Background: Continued surveillance is often used in patients with ovarian cancer who have asymptomatic relapse. Immunotherapy directed at 5T4, an onco-foetal tumour antigen (TAA) may contain the relapse and delay the need for further chemotherapy. MVA-5T4 (TroVax ) consists of an attenuated Vaccinia Virus (Modified Vaccinia Ankara, MVA) containing the gene encoding for the human TAA, 5T4. We examined whether MVA-5T4 vaccination can delay tumour progression of relapsed ovarian cancer. Methods: The trial started as a double-blind randomised phase II trial with placebo, but an unforeseen interim trial suspension led to limited drug supply, so it later changed to a single arm study. Eligible patients had asymptomatic (CA-125 rise onlyor low volume disease) relapsed ovarian cancer; 6 months since prior chemotherapy and ECOG 0-1. Primary endpoint was progression rate at 25 weeks (PR-25): confirmed progression using RECIST and immune-related response criteria, clinical intervention for symptoms of progression or death. We aimed to detect an improvement in PR from 70% (placebo) to 50% (MVA-5T4). Results: 94 eligible patients were recruited from 12 centres (11/13 to 11/17). There were 69 randomised patients, 25 were added in a single arm study. Median age was 65 years (range 42 to 82), and median time since prior chemotherapy 18 months (7 to 86); median follow up 34 months (2 to 46). 22 patients were withdrawn from trial treatments during the suspension.
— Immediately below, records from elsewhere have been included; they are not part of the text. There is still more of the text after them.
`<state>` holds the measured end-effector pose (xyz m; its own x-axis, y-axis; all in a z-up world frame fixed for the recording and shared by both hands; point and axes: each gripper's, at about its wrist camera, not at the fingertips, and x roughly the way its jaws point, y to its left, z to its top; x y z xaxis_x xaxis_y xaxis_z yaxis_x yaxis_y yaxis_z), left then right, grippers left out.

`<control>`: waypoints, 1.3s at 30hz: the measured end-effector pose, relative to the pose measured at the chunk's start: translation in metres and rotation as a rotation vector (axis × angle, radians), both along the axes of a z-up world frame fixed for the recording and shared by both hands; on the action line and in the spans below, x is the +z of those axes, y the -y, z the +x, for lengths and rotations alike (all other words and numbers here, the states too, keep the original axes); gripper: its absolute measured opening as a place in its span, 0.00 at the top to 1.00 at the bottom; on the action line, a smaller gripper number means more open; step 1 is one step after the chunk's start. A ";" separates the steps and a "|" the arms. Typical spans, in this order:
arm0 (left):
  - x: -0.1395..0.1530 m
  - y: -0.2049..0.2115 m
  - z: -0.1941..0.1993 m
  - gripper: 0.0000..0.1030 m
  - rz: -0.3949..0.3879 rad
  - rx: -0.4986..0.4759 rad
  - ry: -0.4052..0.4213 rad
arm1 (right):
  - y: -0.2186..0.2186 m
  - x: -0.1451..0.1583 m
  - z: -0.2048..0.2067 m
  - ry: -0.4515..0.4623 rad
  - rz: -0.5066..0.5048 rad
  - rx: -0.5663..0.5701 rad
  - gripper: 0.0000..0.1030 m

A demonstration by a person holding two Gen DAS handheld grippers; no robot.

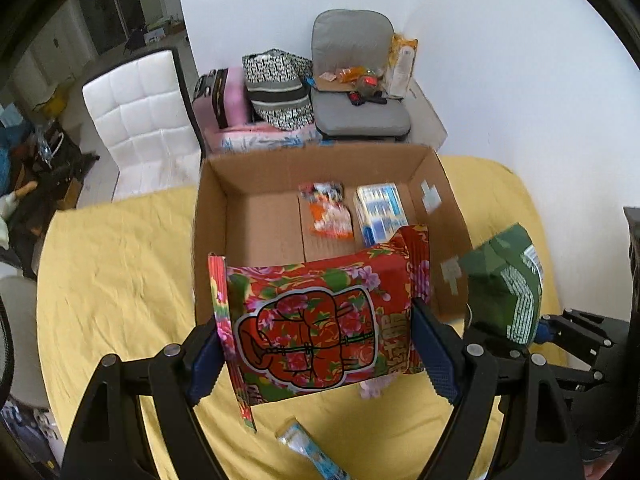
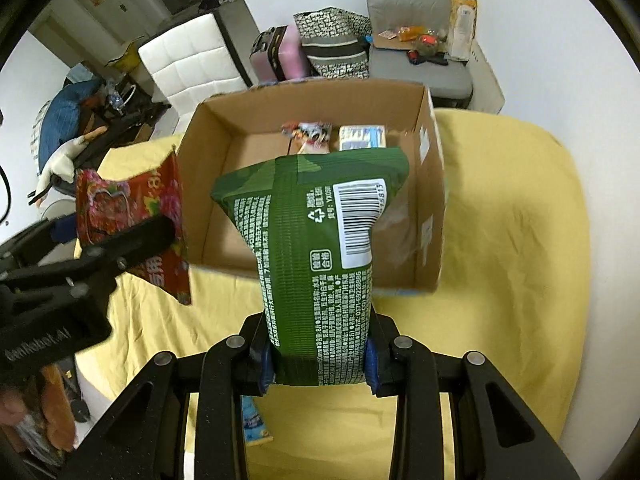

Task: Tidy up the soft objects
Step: 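Carry both packets into the box and open both tools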

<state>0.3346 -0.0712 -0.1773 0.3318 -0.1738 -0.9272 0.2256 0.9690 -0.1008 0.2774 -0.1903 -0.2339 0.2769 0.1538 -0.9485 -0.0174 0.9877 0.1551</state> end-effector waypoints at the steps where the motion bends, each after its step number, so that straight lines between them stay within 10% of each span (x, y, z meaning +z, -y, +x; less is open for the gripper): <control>1: -0.001 0.000 0.010 0.20 0.005 -0.002 -0.002 | 0.001 0.000 0.007 -0.002 -0.005 -0.004 0.65; 14: -0.068 -0.007 0.120 0.20 0.075 -0.015 -0.126 | 0.002 -0.074 0.088 -0.091 -0.078 -0.045 0.65; 32: -0.160 -0.001 0.177 0.19 0.164 -0.019 -0.280 | 0.004 -0.168 0.114 -0.276 -0.102 -0.056 0.62; 39: -0.158 -0.005 0.181 0.19 0.135 0.005 -0.293 | -0.002 -0.163 0.114 -0.261 -0.093 -0.058 0.24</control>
<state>0.5161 -0.0660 -0.3352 0.0480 -0.0415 -0.9980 0.2012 0.9791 -0.0310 0.3910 -0.1883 -0.3971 0.0267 0.0543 -0.9982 0.0678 0.9961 0.0560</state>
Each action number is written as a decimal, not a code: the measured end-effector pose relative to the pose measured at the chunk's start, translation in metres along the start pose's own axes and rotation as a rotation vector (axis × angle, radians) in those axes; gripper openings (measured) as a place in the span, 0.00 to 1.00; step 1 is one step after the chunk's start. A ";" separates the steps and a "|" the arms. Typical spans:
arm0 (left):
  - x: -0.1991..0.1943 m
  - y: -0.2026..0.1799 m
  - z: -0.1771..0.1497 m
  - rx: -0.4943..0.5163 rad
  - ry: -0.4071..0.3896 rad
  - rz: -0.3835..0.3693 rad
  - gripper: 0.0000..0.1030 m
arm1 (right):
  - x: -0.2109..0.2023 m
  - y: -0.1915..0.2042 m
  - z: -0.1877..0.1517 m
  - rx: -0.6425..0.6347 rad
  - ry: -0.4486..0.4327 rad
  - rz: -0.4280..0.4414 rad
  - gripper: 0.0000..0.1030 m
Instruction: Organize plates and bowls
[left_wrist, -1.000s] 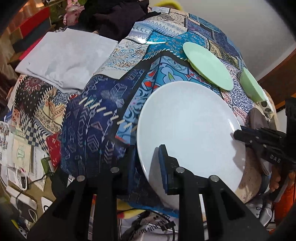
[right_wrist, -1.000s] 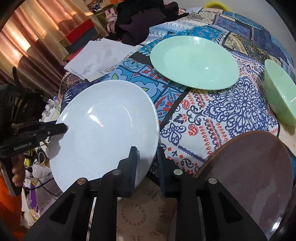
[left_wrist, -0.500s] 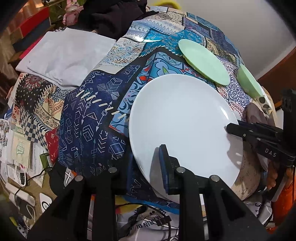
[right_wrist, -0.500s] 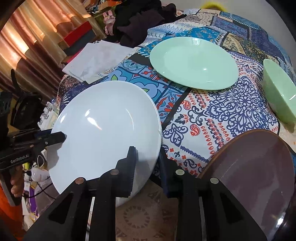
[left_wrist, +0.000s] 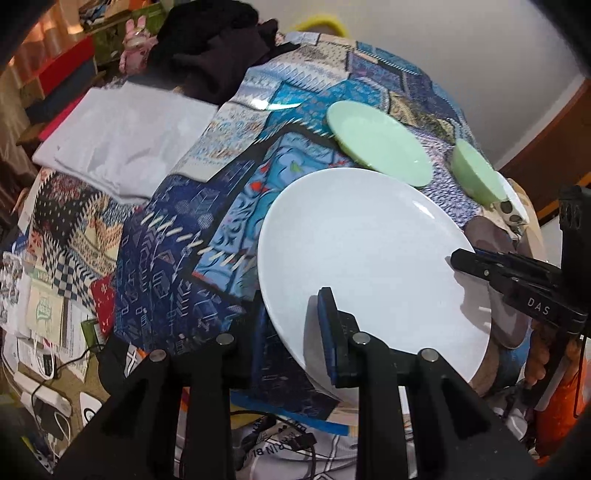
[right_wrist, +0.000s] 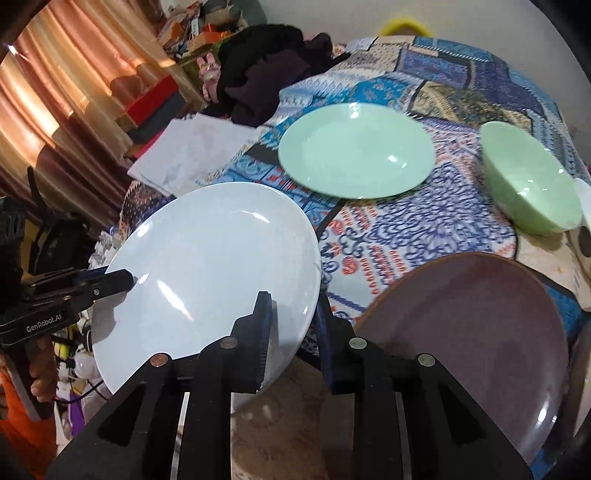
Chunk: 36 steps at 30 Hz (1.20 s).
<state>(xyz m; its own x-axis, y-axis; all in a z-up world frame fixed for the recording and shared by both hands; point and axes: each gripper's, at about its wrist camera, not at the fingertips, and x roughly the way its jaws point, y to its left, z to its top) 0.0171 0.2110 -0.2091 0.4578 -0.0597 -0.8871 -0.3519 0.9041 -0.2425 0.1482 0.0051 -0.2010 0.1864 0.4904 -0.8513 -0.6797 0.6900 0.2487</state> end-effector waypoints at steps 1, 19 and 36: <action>-0.002 -0.004 0.002 0.007 -0.006 -0.004 0.24 | -0.006 -0.003 -0.001 0.006 -0.013 -0.004 0.21; -0.024 -0.086 0.017 0.148 -0.077 -0.079 0.24 | -0.077 -0.046 -0.025 0.094 -0.148 -0.078 0.21; -0.002 -0.139 0.004 0.244 -0.004 -0.126 0.24 | -0.093 -0.083 -0.066 0.193 -0.146 -0.113 0.21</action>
<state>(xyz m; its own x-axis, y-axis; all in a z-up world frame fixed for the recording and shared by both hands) 0.0681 0.0874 -0.1725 0.4891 -0.1769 -0.8541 -0.0851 0.9649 -0.2486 0.1405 -0.1333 -0.1726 0.3636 0.4661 -0.8066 -0.5034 0.8268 0.2509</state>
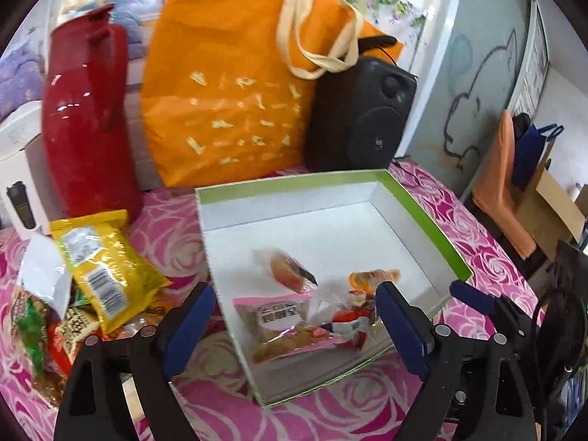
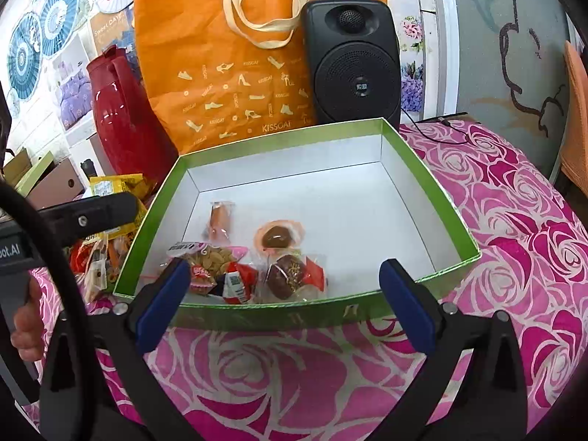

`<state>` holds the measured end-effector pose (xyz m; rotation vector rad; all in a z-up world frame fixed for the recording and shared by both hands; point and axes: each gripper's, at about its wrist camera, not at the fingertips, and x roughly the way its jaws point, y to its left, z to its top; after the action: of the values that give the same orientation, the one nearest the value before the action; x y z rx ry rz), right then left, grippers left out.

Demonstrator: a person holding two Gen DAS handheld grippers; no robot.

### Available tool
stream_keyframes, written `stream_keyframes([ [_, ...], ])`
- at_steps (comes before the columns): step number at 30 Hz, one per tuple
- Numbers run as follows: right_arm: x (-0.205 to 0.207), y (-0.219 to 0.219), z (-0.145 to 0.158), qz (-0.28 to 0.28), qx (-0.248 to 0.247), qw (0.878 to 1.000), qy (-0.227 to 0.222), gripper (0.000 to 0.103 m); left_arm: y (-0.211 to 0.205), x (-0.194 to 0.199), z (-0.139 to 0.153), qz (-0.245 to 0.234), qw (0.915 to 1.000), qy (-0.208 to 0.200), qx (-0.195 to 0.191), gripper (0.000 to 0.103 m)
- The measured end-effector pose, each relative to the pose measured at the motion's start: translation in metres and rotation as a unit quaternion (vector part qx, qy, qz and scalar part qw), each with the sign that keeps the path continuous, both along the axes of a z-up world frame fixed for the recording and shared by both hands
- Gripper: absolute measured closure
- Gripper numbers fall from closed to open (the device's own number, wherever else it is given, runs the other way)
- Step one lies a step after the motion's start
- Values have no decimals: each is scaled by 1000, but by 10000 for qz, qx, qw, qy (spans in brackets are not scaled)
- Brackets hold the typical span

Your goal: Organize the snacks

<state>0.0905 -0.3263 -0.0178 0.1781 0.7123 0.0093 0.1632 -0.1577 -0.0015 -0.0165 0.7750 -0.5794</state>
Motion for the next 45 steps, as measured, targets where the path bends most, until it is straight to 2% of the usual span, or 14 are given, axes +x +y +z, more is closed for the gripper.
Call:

The PR-25 was similar: 80.0% (MVA-5T4) vs 82.9% (placebo) p-0.74. In the pre-specified per protocol analysis (patients who had 5 treatment injections and were unaffected by trial suspension), the corresponding rates were 78.8% and 90.9%. Median PFS was the same in both arms (3.0 months). Median time to clinical intervention appeared to be improved with MVA-5T4 9.7 (6.7- 14.3) vs 6.1 (5.1-8.6), p-0.14. 27.6% (MVA-5T4) vs 22.9% (placebo) had a grade 3-4 adverse event. QoL was also similar in both arms. Conclusions: MVA-5T4 vaccination in patients with asymptomatic relapse was welltolerated but did not improve the progression rate at 25 weeks. Further immunological analysis to identify subsets of patients who might benefit from MVA-5T4 is ongoing.